Which means he’s in demand, for concerts in Europe to being appointed director of the Banff International Workshop in Jazz and Creative Music at The Banff Centre in Canada. Given a hectic schedule, Iyer is “afraid to count” the number of days he toured in 2012 (“About 150,” he figures).
In between he tries to make time to be home in New York City, especially since he has an eight-year-old daughter.
He hasn’t quite made it to India yet. In December 2012, an opportunity to perform in Goa fell through because it “just didn’t work out logistically.” It has been a while, almost a decade, since Iyer last visited India. His last performance in India was in Chennai, in 2000, when he played with Steve Coleman and Umayalpuram Sivaraman.But he collaborates frequently with Indian musicians (see box). He often visited India earlier, traversing Chennai, Mumbai, Hyderabad, Delhi, Bangalore, “visiting various relatives and seeing the sites.”

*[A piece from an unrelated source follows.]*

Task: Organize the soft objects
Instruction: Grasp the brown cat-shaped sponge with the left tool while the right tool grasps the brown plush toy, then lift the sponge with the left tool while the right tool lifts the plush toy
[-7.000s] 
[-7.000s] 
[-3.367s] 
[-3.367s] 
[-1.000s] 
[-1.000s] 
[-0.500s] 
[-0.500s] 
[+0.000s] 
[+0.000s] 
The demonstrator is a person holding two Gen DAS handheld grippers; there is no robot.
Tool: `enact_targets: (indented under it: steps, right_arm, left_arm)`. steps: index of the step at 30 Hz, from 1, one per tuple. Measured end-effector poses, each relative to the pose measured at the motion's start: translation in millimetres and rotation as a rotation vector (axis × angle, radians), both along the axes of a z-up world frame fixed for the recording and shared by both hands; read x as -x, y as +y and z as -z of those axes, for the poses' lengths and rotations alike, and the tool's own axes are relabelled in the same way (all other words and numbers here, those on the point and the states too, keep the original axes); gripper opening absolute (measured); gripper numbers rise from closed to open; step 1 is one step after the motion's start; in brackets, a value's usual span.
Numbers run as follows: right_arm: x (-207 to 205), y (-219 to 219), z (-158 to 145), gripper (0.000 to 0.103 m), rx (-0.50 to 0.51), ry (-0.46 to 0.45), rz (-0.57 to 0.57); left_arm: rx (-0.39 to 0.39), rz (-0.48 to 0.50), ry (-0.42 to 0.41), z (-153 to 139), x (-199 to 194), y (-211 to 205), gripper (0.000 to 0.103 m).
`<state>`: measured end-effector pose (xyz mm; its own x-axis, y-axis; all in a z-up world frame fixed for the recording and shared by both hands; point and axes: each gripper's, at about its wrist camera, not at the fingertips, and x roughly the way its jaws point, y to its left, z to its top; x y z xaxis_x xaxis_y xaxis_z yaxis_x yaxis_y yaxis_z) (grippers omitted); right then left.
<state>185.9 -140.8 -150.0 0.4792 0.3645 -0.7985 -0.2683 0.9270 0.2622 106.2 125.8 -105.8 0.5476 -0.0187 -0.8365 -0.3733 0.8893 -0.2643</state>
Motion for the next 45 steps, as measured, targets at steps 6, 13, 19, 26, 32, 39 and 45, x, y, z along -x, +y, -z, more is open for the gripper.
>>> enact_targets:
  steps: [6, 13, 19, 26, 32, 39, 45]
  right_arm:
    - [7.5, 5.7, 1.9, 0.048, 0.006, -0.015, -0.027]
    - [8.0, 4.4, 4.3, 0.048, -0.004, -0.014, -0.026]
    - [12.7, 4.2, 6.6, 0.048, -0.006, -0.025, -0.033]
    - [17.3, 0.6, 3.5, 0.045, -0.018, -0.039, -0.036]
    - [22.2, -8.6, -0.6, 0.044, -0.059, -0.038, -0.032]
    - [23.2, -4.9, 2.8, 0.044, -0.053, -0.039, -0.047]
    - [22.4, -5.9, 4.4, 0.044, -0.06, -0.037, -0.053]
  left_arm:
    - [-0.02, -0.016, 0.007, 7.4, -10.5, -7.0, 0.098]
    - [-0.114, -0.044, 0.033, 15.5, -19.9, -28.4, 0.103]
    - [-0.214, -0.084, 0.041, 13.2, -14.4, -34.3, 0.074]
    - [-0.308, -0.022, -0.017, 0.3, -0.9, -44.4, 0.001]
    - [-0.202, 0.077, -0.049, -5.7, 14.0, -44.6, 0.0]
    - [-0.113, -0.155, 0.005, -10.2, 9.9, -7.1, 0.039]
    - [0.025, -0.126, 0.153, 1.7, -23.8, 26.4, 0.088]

As he prepares to play at that celebrated New York venue, Carnegie Hall in late April, his first time there as a headliner, his career is taking cues from the titles of his recent works, be it the colorful rites of Holi, or forward momentum.
Radhe Radhe: Multimedia performance based on the celebration of Holi, with Prashant Bhargava. (2013)
Tirtha: A trio featuring guitarist Prasanna and tabla player Nitin Mitta. (2011)
Raw Materials: With Indian-American saxophone virtuoso Rudresh Mahanthappa. (2006)
Talvin Singh: Appeared on the Indo-Brit composer’s debut album OK. (1998)
Himanshu Suri: Working on a project with this New Yorker and frontman of the alternative hip hop act, Das Racist. (2013)
Manodharma: A trio with Iyer, Mahanthappa and mridangam maestro Trichy Sankaran. (2001)
Ustad Shujaat Khan and Karsh Kale: Live performance with the sitar maestro and the cutting-edge composer. (2009)
First week of April: Performances at Oberlin College, Ohio and Purdue University, Indiana. On to the Yale Jazz Festival.
Second week: Performances and workshops in San Francisco
Third week: Concert at George Washington University.
Fourth week: Headlining at the Zankel Hall, in the celebrated New York concert venue, Carnegie Hall.
And from there: Three week intensive workshop involving nearly 100 people at The Banff Centre in Canada, where he is director of the Banff International Workshop in Jazz and Creative Music.